The main new mode for the second beta is Mashmak, a PvPvE mode for up to 60 players which emulates The Division’s extraction mode, Dark Zone, with battle royale elements. In a squad of three, you work together to take down enemy camps, defeat bosses, retrieve loot, and escape from the huge map at one of the five marked extraction points. Once a team has occupied an extraction point, however, you’re locked out of it, which makes every subsequent battle to escape even more perilous if you want to maximise your gains.

Mashmak presents another change of pace and has some cool additional gizmos, like armed gliders you can ride and weapon pick-ups to bolster your mech, but we were itching to get back to the 6v6 modes during our play session. However, this might be because Mashmak is driven by the chase for loot, which includes mode-specific mods and other unlocks, and with none of your progress carrying over to the final game, from the beta, naturally it was difficult to get too attached or enthused about everything we were accumulating.

Mecha Break’s secret weapon, especially as a live service game, might be its impressive suite of customisation options. Every body part on every mech, even down to tiny components, can be given a paint job or adorned with emblems – a process we would have gladly tinkered with for hours. It’s unclear though, how generously these cosmetics will be doled out in the final game.

Mecha Break lands in spring 2025 (Amazing Seasun Games)

A similar level of customisation is available for pilots of your mech, although it is disappointing how generic these look in comparison. It isn’t the worst problem to have, considering how little you actually see of your pilots, outside of the respawn cut scene in matches, but whether you’re male or female they all look like dead-eyed mannequins where sexual titillation has been prioritised above anything else – with four sliders dedicated to your bum alone.

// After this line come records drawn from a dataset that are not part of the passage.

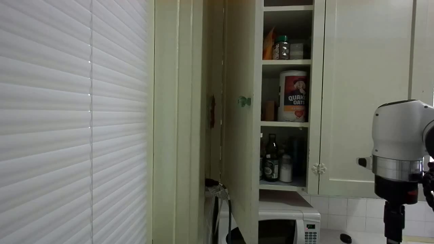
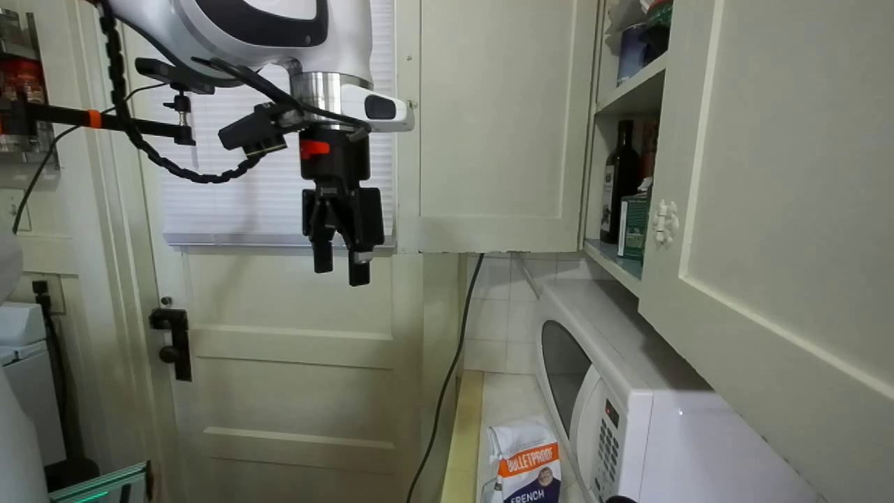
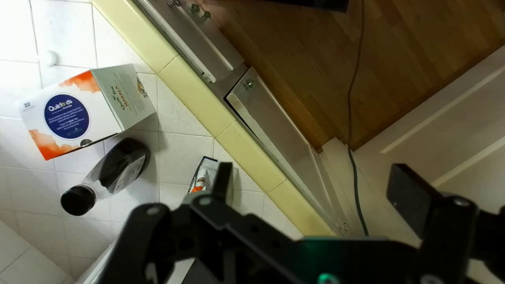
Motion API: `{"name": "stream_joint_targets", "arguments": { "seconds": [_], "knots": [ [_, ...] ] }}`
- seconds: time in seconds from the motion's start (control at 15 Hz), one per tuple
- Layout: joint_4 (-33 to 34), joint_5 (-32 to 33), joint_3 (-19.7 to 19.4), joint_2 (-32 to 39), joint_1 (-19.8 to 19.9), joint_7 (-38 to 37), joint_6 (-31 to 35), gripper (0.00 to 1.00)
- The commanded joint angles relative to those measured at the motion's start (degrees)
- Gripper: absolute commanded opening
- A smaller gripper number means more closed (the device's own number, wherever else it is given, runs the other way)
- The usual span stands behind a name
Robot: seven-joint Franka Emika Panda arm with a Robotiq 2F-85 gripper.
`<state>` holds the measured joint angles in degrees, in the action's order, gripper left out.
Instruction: Remove the cupcake liners from the top cabinet
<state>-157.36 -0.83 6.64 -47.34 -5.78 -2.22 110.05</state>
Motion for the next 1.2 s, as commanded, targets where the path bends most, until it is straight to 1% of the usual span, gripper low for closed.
{"name": "stream_joint_targets", "arguments": {
  "seconds": [0.0, 0.87, 1.13],
  "knots": [
    [0.10, 0.14, -0.17, 0.04, -0.20, -0.14, -0.12, 1.00],
    [0.10, 0.14, -0.17, 0.04, -0.20, -0.14, -0.12, 1.00],
    [4.46, 1.02, 0.05, 2.67, 2.21, -3.11, 1.94, 1.00]
  ]
}}
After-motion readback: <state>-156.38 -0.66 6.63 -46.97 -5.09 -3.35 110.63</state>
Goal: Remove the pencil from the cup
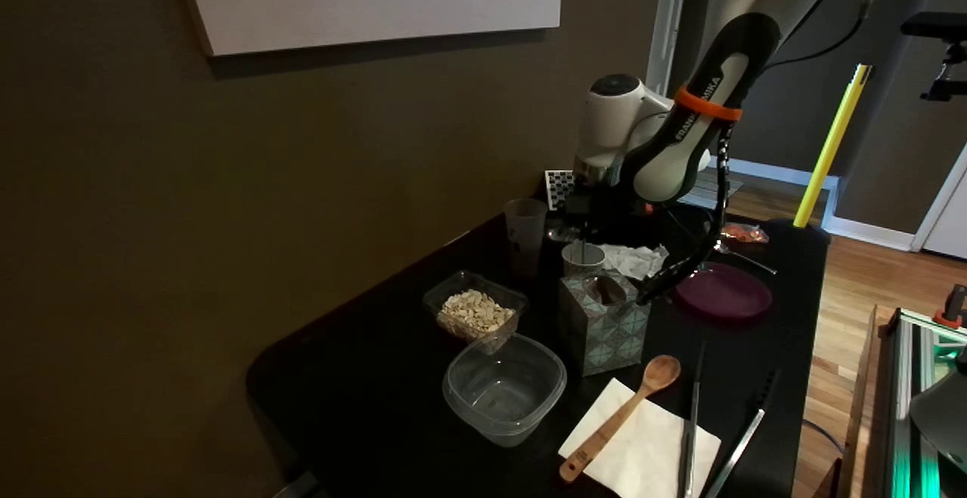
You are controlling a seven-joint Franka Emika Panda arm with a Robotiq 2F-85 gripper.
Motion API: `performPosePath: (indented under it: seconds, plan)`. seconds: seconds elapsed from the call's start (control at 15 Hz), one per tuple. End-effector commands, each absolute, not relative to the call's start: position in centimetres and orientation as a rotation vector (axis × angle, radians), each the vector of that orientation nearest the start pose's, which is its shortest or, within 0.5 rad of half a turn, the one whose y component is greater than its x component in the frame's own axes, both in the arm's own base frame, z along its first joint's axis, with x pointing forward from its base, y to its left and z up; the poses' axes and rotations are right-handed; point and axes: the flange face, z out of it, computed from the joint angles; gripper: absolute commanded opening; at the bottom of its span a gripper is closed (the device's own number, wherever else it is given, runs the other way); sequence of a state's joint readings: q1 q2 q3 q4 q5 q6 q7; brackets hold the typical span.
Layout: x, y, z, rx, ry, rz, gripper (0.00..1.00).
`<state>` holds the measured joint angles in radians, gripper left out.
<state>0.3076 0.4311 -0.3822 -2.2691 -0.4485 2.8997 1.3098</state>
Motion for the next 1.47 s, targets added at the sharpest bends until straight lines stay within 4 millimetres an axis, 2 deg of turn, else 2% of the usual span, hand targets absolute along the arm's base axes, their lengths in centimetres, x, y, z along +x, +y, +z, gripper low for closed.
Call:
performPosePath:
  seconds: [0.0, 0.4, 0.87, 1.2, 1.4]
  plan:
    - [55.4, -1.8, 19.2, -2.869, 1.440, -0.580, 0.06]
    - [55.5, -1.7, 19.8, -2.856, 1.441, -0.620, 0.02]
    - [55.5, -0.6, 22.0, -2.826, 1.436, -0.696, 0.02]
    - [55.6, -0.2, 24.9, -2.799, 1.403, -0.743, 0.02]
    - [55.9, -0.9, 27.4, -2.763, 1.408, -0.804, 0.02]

You will be able to play as your pilot in a hangar area though, which is briefly teased in the beta. Here, you can freely explore a hub and enter your pilot’s bedroom, but very little was interactive. Developer Amazing Seasun Games has previously said, however, that it will include some kind of shooting range in the future, suggesting pilot combat will be added down the line.

The big question hanging over Mecha Break is how invasive its live service bones will be over the entire experience, which will only be properly answered when it fully launches sometime in spring this year. Based on this beta though, this feels like it has all the potential to give mech freaks, both old and new, something to finally Starscream about.

Mecha Break’s open beta is available to download now on PC and will be available on Xbox Series X/S at a later date. A PlayStation 5 version has been vaguely hinted at but not yet confirmed.